Original by https://github.com/Dantekk/Image-Captioning/tree/main

Image Captioning with CNN and Transformer

This repository contains the implementation of an Image Captioning application using Keras/Tensorflow. The application uses a Convolutional Neural Network (CNN) and a Transformer as encoder/decoder.

Architecture

The architecture consists of three models:

  1. A CNN: EfficientNetB0 pre-trained on ImageNet is used to extract the image features.
  2. A TransformerEncoder: The extracted image features are then passed to a Transformer encoder that generates a new representation of the inputs.
  3. A TransformerDecoder: It takes the encoder output and the text data sequence as inputs and tries to learn to generate the caption.

Dataset

The model has been trained on the 2014 Train/Val COCO dataset. The dataset can be downloaded here.

The original dataset has 82,783 train images and 40,504 validation images; for each image, there is a number of captions between 1 and 6. The dataset has been preprocessed to keep only images that have exactly 5 captions. After this filtering, the final dataset has 68,363 train images and 33,432 validation images.
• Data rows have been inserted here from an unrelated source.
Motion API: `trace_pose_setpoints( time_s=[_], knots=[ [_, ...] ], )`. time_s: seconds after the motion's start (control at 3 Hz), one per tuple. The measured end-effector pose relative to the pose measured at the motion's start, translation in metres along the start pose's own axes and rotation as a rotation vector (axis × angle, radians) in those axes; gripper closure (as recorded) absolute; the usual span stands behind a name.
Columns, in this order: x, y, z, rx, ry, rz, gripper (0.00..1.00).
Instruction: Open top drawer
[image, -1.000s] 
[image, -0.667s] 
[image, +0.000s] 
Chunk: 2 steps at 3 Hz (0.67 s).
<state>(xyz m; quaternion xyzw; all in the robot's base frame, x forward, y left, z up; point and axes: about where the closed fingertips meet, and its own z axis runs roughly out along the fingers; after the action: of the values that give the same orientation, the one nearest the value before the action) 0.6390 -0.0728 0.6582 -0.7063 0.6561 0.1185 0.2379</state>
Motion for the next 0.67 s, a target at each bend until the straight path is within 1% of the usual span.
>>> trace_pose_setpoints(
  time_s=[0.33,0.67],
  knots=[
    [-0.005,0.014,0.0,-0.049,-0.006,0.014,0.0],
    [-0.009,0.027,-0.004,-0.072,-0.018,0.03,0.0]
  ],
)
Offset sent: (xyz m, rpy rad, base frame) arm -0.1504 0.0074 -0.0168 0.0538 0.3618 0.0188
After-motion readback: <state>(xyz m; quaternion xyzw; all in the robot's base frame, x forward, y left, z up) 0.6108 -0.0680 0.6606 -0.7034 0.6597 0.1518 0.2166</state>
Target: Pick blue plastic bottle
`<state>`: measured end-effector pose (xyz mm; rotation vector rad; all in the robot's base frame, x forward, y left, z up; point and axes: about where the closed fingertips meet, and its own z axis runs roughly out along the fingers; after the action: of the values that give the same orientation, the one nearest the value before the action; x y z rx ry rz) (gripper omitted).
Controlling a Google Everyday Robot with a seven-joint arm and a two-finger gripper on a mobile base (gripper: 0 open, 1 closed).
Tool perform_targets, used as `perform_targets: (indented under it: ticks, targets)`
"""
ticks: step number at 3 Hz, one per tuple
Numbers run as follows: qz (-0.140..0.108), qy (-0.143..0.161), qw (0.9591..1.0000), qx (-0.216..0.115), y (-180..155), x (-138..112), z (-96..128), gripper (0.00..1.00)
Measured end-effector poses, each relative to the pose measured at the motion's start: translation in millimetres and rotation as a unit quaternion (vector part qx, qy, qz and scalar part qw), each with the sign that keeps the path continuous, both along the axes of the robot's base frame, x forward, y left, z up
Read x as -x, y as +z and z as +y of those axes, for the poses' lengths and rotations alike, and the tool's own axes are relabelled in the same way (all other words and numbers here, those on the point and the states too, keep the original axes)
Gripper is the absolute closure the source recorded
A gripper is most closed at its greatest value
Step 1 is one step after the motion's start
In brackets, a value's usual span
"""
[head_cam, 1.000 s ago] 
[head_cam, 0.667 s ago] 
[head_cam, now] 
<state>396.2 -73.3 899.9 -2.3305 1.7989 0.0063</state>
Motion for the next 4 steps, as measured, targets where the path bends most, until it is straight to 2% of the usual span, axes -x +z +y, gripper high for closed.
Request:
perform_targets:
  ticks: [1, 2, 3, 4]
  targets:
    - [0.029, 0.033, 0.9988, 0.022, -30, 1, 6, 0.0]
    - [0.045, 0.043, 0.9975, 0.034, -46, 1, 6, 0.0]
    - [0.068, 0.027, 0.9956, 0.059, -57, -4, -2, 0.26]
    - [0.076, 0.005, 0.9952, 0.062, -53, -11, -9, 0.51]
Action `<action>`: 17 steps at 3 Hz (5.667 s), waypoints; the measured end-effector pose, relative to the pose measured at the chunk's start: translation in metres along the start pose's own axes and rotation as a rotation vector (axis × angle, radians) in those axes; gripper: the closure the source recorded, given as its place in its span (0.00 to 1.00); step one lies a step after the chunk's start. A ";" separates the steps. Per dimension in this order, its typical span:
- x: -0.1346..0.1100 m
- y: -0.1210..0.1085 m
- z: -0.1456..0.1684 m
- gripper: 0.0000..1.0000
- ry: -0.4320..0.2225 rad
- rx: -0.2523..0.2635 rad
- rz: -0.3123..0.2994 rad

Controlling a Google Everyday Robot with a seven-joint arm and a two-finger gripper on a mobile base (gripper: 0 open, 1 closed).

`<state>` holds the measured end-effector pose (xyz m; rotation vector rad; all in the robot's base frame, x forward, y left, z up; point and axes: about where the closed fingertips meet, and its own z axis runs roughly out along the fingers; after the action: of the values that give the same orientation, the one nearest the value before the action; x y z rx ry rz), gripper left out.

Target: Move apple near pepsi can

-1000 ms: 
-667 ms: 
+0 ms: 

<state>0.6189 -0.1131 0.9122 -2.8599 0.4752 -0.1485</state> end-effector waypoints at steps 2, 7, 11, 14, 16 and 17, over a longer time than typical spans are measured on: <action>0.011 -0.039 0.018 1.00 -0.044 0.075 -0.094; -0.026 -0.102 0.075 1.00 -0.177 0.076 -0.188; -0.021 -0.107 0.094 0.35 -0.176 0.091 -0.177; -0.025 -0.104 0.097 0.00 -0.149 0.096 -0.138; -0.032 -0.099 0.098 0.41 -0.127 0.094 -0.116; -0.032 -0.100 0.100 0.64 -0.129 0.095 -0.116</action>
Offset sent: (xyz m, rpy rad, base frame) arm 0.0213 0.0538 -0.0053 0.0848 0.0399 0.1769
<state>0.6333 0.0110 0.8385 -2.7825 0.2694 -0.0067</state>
The preprocessed dataset is serialized into two JSON files:

  • COCO_dataset/captions_mapping_train.json
  • COCO_dataset/captions_mapping_valid.json

Each element in the JSON files has the following structure:

"COCO_dataset/train2014/COCO_train2014_000000318556.jpg": ["caption1", "caption2", "caption3", "caption4", "caption5"],

API Key

Put your wandb api key in a file called apikey.txt or comment out the code

Dependencies

I have used the following versions for code work:

  • python==3.11.9
  • tensorflow-macos==2.16.1
  • tensorflow-metal==1.1.0
  • numpy==1.19.1
  • h5py==2.10.0

Training

To train the model you need to follow the following steps :

  1. you have to make sure that the training set images are in the folder COCO_dataset/train2014/ and that validation set images are in COCO_dataset/val2014/.
  2. you have to enter all the parameters necessary for the training in the settings.py file.
  3. start the model training with python3 training.py

Inference (a few different ways)

Run inference.py Run ./log_inference.sh Run ./run_inference.sh

My settings

For my training session, I have get best results with this settings.py file :

# Desired image dimensions
IMAGE_SIZE = (299, 299)
# Max vocabulary size
MAX_VOCAB_SIZE = 2000000
# Fixed length allowed for any sequence
SEQ_LENGTH = 25
# Dimension for the image embeddings and token embeddings
EMBED_DIM = 512
# Number of self-attention heads
NUM_HEADS = 6
# Per-layer units in the feed-forward network
FF_DIM = 1024
# Shuffle dataset dim on tf.data.Dataset
SHUFFLE_DIM = 512
# Batch size
BATCH_SIZE = 64
# Numbers of training epochs
EPOCHS = 14

# Reduce Dataset
# If you want reduce number of train/valid images dataset, set 'REDUCE_DATASET=True'
# and set number of train/valid images that you want.
#### COCO dataset
# Max number train dataset images : 68363
# Max number valid dataset images : 33432
REDUCE_DATASET = False
# Number of train images -> it must be a value between [1, 68363]
NUM_TRAIN_IMG = 68363
# Number of valid images -> it must be a value between [1, 33432]
# N.B. -> IMPORTANT : the number of images of the test set is given by the difference between 33432 and NUM_VALID_IMG values.
# for instance, with NUM_VALID_IMG = 20000 -> valid set have 20000 images and test set have the last 13432 images.
NUM_VALID_IMG = 20000
# Data augumention on train set
TRAIN_SET_AUG = True
# Data augmention on valid set
VALID_SET_AUG = False
# If you want to calculate the performance on the test set.
TEST_SET = True

# Load train_data.json pathfile
train_data_json_path = "COCO_dataset/captions_mapping_train.json"
# Load valid_data.json pathfile
valid_data_json_path = "COCO_dataset/captions_mapping_valid.json"
# Load text_data.json pathfile
text_data_json_path  = "COCO_dataset/text_data.json"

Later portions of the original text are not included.